Zig – io_uring and Grand Central Dispatch std.Io implementations landed

ziglang.org

364 points by Retro_Dev 2 days ago


Seattle3503 - a day ago

It's interesting to see this land while Rust support of io_uring in a mainstream library is lagging. And not for lack of trying, its just difficult to design a safe (zero-cost) idiomatic Rust abstraction over io_uring's completion based IO.

lukaslalinsky - 2 days ago

I don't want to be the negative guy, but this is news about two unfinished implementations. There is a lot of work needed for this to be considered done. For example, no networking in the GCD version yet. And as these are being implemented, the interface stops being an interface, the vtable keeps growing, and it's just the current snapshot of what's needed by the std implementations.

srcreigh - a day ago

There's a relevant open issue[1] here about stack memory optimization. It would be nice to be able to use a [500]u8 in a block and another [500]u8 in another block, and have that only contribute 500 bytes to the stack frame, but Zig can't currently do this.
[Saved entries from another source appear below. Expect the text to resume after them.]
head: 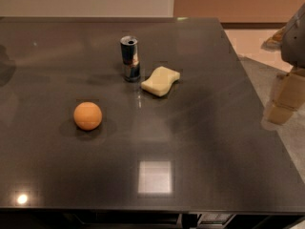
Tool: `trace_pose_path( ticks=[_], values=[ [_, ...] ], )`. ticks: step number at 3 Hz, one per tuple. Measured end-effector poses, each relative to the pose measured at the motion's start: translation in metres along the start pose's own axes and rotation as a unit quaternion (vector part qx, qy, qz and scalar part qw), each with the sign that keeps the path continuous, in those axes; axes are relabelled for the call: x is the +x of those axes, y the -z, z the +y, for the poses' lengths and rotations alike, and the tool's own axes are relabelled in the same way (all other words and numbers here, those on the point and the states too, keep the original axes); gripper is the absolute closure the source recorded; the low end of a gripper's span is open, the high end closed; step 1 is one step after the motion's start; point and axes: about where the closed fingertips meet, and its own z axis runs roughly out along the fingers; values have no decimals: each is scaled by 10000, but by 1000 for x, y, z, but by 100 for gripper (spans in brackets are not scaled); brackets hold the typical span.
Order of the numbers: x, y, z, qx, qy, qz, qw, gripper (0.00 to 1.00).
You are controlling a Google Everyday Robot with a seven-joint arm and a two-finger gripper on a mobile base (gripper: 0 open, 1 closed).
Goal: Pick sponge
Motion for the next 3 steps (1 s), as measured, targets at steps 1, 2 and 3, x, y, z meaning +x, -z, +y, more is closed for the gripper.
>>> trace_pose_path(
  ticks=[1,2,3],
  values=[
    [-2,0,-2,15,13,-20,10000,0],
    [-13,-9,-15,-16,84,-207,9997,0],
    [-33,-24,-36,-107,178,-512,9985,0]
  ],
)
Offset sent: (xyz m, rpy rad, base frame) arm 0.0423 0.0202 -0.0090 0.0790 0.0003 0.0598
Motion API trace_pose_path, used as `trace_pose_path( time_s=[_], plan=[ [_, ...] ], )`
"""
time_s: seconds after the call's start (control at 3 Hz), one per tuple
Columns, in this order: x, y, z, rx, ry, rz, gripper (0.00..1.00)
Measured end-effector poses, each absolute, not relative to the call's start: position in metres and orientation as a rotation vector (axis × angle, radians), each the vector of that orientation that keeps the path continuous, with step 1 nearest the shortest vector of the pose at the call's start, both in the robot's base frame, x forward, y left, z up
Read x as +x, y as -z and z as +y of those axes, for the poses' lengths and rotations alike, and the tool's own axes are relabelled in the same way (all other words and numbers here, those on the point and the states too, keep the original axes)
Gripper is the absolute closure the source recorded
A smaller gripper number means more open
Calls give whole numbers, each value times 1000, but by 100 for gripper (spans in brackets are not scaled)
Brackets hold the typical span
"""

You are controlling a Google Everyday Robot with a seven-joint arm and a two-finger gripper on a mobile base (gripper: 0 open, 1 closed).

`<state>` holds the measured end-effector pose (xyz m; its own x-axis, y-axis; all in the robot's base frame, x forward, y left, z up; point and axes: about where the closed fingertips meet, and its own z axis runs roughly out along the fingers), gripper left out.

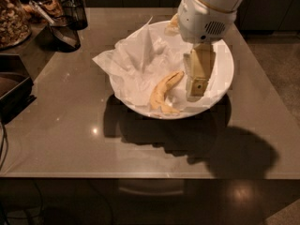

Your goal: Pick banana from white bowl

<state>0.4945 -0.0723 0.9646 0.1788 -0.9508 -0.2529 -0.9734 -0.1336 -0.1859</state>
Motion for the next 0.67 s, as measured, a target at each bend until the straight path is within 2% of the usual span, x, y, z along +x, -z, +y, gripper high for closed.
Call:
trace_pose_path(
  time_s=[0.33, 0.67],
  plan=[
    [508, -956, -33, -2245, -155, 1733, 0],
    [528, -935, -32, -2240, -188, 1774, 0]
  ],
)
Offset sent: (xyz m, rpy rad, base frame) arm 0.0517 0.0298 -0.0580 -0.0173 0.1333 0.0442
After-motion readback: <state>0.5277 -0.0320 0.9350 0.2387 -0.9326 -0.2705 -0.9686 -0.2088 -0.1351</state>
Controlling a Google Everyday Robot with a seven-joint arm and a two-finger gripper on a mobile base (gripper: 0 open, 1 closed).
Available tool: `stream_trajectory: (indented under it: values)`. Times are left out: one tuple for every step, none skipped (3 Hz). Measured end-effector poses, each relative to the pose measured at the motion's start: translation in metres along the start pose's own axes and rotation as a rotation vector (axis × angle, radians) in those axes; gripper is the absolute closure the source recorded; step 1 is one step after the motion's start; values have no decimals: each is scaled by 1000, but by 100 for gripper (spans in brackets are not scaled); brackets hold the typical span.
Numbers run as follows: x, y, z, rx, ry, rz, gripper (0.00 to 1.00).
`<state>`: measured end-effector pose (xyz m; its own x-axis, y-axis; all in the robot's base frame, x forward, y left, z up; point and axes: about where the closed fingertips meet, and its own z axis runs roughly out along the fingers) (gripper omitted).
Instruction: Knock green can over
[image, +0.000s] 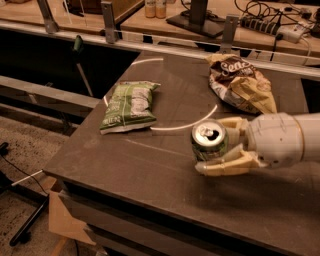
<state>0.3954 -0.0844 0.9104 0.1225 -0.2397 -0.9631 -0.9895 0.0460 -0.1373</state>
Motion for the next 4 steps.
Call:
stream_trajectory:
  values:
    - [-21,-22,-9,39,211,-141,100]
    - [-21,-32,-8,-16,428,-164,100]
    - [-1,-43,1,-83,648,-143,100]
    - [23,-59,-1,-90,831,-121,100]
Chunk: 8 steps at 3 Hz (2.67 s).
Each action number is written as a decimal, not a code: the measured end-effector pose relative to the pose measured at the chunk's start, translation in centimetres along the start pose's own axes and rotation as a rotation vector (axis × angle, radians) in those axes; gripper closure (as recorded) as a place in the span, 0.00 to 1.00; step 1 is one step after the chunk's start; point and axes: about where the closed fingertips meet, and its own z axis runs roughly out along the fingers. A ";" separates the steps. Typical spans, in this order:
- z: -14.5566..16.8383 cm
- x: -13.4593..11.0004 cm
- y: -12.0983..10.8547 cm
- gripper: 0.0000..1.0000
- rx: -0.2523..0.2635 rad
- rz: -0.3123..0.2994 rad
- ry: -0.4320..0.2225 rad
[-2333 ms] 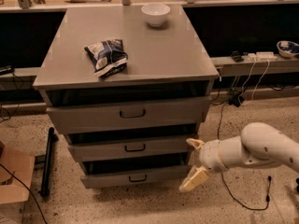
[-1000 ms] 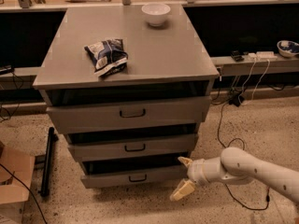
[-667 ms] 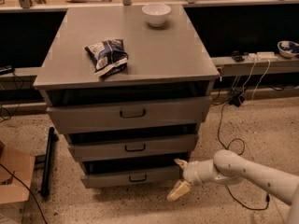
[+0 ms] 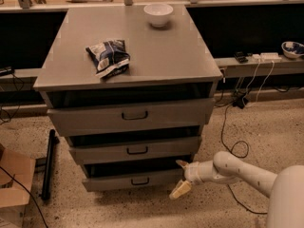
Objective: Open bottom drawer
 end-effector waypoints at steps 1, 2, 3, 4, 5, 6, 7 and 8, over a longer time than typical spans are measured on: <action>2.1 1.1 -1.9 0.00 0.008 0.026 0.004; 5.4 3.1 -4.6 0.00 0.006 0.047 0.023; 7.6 4.9 -6.9 0.00 0.013 0.060 0.046; 10.2 6.7 -9.2 0.03 -0.019 0.063 0.073; 11.3 7.7 -9.3 0.26 -0.062 0.077 0.107; 11.1 7.9 -9.2 0.55 -0.068 0.082 0.119; 11.3 9.2 -5.3 0.43 -0.123 0.122 0.155; 11.4 9.2 -4.4 0.20 -0.135 0.131 0.160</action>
Offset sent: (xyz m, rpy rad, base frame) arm 0.0780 0.0188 -0.1098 -0.0427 0.0586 -0.0465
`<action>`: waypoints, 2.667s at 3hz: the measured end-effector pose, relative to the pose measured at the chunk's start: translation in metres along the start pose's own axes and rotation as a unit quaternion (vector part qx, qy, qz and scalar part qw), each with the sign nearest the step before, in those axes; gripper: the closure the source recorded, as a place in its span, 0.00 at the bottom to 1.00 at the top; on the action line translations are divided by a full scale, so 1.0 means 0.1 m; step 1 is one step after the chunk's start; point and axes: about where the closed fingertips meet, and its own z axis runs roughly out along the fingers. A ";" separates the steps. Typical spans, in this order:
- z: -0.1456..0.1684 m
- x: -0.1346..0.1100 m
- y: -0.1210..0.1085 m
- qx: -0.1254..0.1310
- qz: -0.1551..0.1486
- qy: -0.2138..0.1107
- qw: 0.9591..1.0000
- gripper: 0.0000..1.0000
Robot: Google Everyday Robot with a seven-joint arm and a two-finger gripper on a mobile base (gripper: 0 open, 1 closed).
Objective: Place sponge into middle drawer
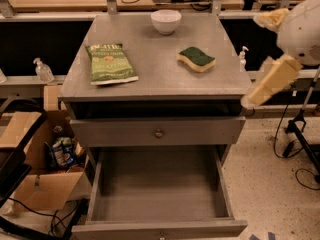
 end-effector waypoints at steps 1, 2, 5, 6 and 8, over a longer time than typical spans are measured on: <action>0.30 -0.09 -0.29 0.042 0.017 -0.109 0.993 0.00; 0.40 -0.21 -0.51 0.102 0.031 -0.166 0.980 0.00; 0.92 0.39 -1.17 0.159 0.227 -0.165 0.947 0.00; 1.20 0.73 -1.48 0.190 0.310 -0.163 0.917 0.00; 1.66 1.13 -1.81 0.207 0.366 -0.169 0.891 0.00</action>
Offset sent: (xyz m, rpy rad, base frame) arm 0.1016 0.0112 0.0217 0.4459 -0.4405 -0.1200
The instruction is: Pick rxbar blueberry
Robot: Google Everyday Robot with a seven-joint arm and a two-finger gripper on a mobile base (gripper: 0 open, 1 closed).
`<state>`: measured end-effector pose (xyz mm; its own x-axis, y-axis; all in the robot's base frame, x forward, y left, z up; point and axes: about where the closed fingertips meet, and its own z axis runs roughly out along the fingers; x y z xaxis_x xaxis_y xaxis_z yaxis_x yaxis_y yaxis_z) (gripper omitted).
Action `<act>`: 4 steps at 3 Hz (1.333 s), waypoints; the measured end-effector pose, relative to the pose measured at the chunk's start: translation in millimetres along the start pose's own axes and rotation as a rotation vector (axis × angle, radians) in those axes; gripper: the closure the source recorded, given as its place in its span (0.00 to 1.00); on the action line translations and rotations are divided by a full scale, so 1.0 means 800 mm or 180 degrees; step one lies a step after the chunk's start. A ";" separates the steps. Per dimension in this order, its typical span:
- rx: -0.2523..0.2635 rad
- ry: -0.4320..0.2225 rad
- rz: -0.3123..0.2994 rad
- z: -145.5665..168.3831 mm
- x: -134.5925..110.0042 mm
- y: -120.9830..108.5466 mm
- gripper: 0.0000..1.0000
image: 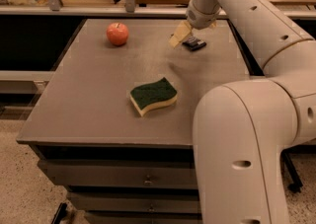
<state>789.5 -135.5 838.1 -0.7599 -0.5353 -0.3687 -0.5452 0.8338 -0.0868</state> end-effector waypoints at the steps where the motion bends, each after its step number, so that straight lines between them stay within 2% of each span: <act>1: -0.0032 0.0070 0.0075 0.015 0.000 -0.006 0.00; 3: -0.0140 0.0169 0.0114 0.035 0.001 -0.006 0.00; 4: -0.0191 0.0184 0.0091 0.041 -0.002 -0.002 0.18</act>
Offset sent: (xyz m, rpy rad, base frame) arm 0.0311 -0.0116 -0.0121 0.0178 0.0790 -0.0436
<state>803.4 -131.7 808.4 -0.7937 -0.5197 -0.3161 -0.5419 0.8402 -0.0209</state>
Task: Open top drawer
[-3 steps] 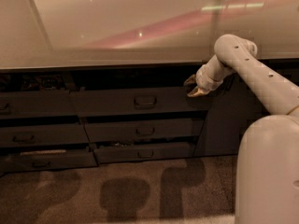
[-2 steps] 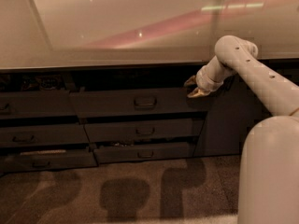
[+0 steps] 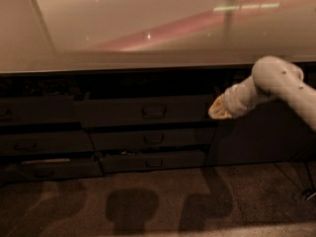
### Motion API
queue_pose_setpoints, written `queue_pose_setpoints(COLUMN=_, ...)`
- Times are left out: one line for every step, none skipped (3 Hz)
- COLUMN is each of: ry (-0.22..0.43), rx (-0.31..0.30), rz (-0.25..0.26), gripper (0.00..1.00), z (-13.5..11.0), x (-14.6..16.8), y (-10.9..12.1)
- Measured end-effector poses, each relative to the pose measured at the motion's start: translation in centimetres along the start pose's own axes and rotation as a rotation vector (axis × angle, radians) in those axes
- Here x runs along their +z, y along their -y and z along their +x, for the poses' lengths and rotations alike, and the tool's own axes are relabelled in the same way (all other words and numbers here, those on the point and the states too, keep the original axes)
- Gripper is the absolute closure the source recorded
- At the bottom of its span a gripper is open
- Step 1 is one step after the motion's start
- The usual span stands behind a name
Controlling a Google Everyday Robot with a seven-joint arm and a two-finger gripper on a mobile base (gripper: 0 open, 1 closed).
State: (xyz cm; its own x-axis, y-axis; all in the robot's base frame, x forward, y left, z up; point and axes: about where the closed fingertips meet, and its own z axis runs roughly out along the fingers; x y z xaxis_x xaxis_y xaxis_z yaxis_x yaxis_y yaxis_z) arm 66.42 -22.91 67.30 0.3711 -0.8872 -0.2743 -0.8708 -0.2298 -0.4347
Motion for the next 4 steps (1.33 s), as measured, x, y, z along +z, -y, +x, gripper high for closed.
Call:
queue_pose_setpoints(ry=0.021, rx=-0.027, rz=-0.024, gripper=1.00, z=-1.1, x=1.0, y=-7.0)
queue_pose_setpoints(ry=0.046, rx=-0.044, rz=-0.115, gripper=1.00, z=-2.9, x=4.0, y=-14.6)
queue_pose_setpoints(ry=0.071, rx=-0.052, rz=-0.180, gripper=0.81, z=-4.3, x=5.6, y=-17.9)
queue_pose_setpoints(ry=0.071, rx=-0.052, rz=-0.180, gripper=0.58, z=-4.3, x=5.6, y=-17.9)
(The green threads coro stack stuff makes this more important.)

[1]: https://github.com/ziglang/zig/issues/23475#issuecomment-279...

jauntywundrkind - 2 days ago

Contrary to the neggies, I am positive in Zigs effort to iterate & improve.

Right now there is no language that is good at io-uring. There are ok offerings, but nothing really has modern async joy that works with uring.

Whoever hammers out a good solution here is going to have a massive leg up. Rust is amazing in so many ways but it has been quite a brutal road to trying to support io-uring ok, and efforts are still a bit primitive, shall we say. If Zig can nail this down that would be fantastic!!

I would way rather Zig keep learning and keep changing, keep making new and better. Than to have it try to appease those who are too conservative for the project, unwilling to accept change and improvement, people focused on stability. It takes a lot of learning to make really good systems, to play with fit and finish. Zig is doing the good work. Imo we ought be thankful.

Cloudef - a day ago

I like that zig takes freestanding target seriously. And seems like 0.16 becomes even better for freestanding code reusability.

khalic - 2 days ago

Haven’t looked into MacOS internals for a while, happy to see they stuck to GCD, great middle ground for parallelisation

bastawhiz - a day ago

I'm not a zig fan myself, but I'm glad to see a substantial project with momentum and vision moving ahead. It's not languishing. It's trying interesting new things. It's striving for incremental gains consistently over time.

There's a lot of hate in these comments. Nobody is forcing you to use Zig and it's not trying to be "done" right now. And in fact, if the only thing they were focusing on was putting a bow on the project to call it "1.0", it probably wouldn't achieve any of it's long term goals of being a mainstream systems programming language. If it takes another five years or fifteen, as long as the project moves forward with the same energy, it's going to be fine.

For a fairly small project that's largely one dude, this is far more than most of us have or could hope to ever achieve ourselves. Give the people putting in the work credit where credit is due.

janlucien - 14 hours ago

[dead]

BrouteMinou - 2 days ago

I feel like it's worthless to keep up with Zig until they reach 1.0.

That thing, right here, is probably going to be rewritten 5 times and what not.

If you are actively using Zig (for some reasons?), I guess it's a great news, but for the Grand Majority of the devs in here, it's like an announcement that it's raining in Kuldîga...

So m'yeah. I was following Zig for a while, but I just don't think I am going to see a 1.0 release in my lifetime.